Tenants Lose Claims for Improvement Allowances for Failure to Submit Documentation by Deadline

A landlord signed simultaneous leases with two separate, but related, companies covering different floors in the same building. Each lease provided that the tenant would be entitled to reimbursement from the landlord for certain expenditures for improvement of the premises, provided that the improvements were completed and documentation submitted within 18 months of the signing of the leases, or by January 1, 2015.

In August 2014, the parent corporation of both tenants submitted a combined reimbursement request under both leases.  The landlord responded the same day that the tenants’ documentation was deficient because, among other things, the amounts requested must be allocated and submitted separately for each of the two leases.  The tenants did not respond until December 2014, when they submitted revised reimbursement requests that still commingled the expenses and certifications for both tenants.  Three days later, the landlord responded that these requests still did not comply with the requirements of the lease.  The tenants did nothing further before the deadline expired.  In April 2015, the tenants made a third submission for reimbursement.  The landlord responded that it no longer owned the building, which had been sold in February, and that in any event, the January 1, 2015 deadline had expired.

The tenants sued both the old and new landlords. The court dismissed the case against the new landlord based on estoppel certificates that the tenants had signed.  This court also granted summary judgment in favor of the original landlord.  Aerotek, Inc. v. MEPT 757 Third Avenue, LLC, Index No. 654294/2016 (Sup. Ct. N.Y. Co. Sept. 25, 2019).

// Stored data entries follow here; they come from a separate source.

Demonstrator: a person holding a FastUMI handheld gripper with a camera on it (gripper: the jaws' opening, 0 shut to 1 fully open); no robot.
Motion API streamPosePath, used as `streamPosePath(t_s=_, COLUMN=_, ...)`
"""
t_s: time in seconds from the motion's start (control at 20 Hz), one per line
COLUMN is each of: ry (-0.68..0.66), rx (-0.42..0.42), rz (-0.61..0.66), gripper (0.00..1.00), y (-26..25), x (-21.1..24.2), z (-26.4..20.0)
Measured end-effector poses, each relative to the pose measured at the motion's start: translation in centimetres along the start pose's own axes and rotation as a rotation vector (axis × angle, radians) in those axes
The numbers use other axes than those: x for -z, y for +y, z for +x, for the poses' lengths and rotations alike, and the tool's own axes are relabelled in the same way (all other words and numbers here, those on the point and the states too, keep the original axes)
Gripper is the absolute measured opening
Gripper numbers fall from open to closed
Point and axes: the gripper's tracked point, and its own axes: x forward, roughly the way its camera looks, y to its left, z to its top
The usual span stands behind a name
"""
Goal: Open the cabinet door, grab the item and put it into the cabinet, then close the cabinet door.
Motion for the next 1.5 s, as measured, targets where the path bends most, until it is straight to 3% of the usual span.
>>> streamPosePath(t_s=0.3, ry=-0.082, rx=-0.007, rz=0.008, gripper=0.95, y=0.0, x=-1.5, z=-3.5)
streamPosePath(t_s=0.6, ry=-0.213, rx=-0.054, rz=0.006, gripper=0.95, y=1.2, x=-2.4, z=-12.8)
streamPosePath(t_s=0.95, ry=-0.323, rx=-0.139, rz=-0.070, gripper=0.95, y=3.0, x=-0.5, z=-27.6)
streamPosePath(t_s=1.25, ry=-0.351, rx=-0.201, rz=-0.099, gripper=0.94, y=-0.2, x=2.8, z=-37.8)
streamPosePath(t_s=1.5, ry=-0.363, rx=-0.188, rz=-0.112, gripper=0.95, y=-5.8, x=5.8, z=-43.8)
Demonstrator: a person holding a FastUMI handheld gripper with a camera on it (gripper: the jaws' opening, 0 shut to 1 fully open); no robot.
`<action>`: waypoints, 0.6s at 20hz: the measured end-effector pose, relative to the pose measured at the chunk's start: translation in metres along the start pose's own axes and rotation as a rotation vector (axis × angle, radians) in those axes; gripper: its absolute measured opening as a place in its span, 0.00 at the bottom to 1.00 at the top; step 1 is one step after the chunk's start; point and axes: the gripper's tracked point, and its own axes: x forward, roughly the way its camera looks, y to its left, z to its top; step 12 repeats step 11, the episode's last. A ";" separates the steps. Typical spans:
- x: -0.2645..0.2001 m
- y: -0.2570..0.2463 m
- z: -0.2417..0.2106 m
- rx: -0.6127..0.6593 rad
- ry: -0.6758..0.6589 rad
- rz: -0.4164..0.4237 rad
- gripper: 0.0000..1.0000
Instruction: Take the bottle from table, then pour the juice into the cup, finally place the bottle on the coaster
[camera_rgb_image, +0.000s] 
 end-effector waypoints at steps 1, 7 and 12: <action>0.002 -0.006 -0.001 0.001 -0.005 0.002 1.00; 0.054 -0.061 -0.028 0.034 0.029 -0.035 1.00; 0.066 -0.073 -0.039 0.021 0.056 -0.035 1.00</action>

The court held that the tenants had failed to submit their reimbursement requests, in a form complying with the leases’ requirements, by the deadline clearly specified in the leases. The deadline and the documentation requirements for reimbursement were clearly specified in the leases, so there was no basis on which the court could rewrite the terms of the leases.  Accordingly, the tenants’ claims were dismissed in their entirety, and the landlord was held to be the prevailing party under a legal-fee clause in the leases.  Ganfer Shore Leeds & Zauderer LLP represented the successful former landlord in this case.